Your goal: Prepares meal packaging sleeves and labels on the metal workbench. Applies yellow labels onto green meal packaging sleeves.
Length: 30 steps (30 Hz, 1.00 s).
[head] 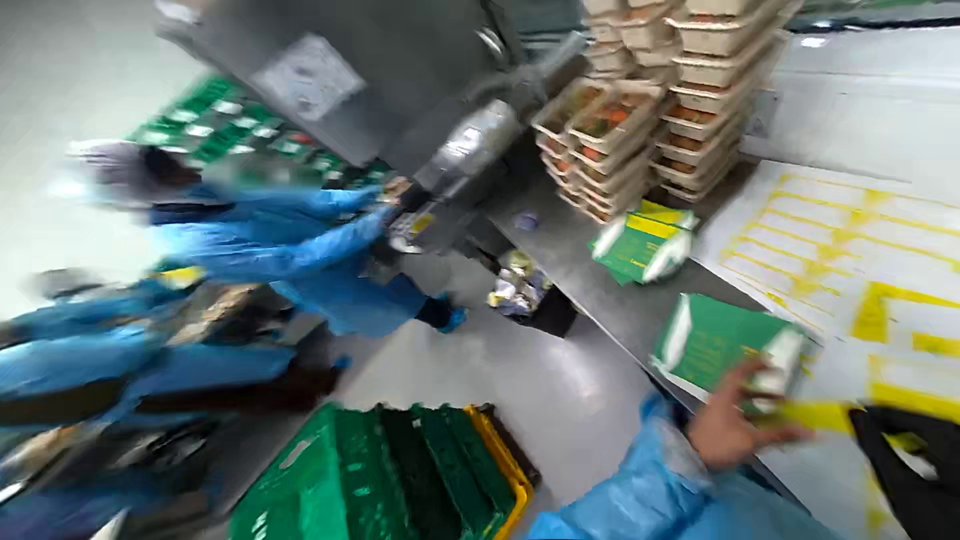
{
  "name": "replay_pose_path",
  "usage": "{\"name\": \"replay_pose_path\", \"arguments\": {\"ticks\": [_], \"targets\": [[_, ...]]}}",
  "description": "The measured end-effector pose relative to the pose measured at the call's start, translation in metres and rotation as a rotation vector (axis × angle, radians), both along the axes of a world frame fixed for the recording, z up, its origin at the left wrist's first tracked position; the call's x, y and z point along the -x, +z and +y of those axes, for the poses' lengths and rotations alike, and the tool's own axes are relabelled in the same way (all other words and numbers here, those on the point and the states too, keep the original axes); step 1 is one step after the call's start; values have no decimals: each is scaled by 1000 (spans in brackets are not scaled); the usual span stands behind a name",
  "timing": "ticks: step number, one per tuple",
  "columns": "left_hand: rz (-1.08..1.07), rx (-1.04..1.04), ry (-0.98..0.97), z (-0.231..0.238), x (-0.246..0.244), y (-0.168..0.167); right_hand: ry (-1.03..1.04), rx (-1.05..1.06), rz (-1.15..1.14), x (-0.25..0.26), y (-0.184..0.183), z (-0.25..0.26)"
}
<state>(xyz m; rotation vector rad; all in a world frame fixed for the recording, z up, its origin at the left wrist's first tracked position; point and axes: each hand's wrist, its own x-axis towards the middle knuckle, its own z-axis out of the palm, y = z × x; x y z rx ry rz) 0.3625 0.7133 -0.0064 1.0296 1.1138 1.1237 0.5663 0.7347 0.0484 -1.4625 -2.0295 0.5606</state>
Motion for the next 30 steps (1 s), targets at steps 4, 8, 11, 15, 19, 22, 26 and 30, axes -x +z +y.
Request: {"name": "replay_pose_path", "arguments": {"ticks": [4, 8, 11, 15, 19, 22, 26, 30], "targets": [[-48, 81, 52, 0, 18, -20, -323, -50, 192, 5, -18, 3], [-135, 127, 160, 10, 20, -35, -439, 146, 506, 10, -18, 8], [-206, 221, 144, 14, 18, -24, -530, 96, 604, 21, -16, 9], [-312, 253, 126, 21, 26, -11, -582, 19, 580, 33, -18, 6], [-254, 207, 153, 32, 34, -9, -586, 2, 582, 47, -26, 2], [-111, 145, 219, 43, 46, -18, -600, -18, 546, 56, -40, 7], [158, 69, 391, 73, 64, -46, -665, 65, 367, 67, -81, 36], [403, 131, 450, 111, 72, -87, -726, 305, 234, 85, -129, 87]]}}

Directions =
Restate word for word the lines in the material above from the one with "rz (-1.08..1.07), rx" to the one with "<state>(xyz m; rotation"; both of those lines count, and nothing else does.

Exercise output =
  "columns": "left_hand: rz (-1.08..1.07), rx (-1.04..1.04), ry (-0.98..0.97), z (-0.231..0.238), x (-0.246..0.244), y (-0.168..0.167); right_hand: ry (-1.03..1.04), rx (-1.05..1.06), rz (-1.15..1.14), x (-0.25..0.26), y (-0.184..0.183), z (-0.25..0.26)"
}
<state>(xyz m; rotation vector rad; all in a world frame fixed for the recording, z up, its origin at the left wrist's first tracked position; point and axes: each hand's wrist, its own x-axis towards the middle knuckle, its own z-axis out of the palm, y = z × x; x y z rx ry rz) 0.3625 0.7133 -0.0064 1.0296 1.1138 1.1237 0.5663 0.7347 0.0484 -1.4625 -2.0295 0.5606</state>

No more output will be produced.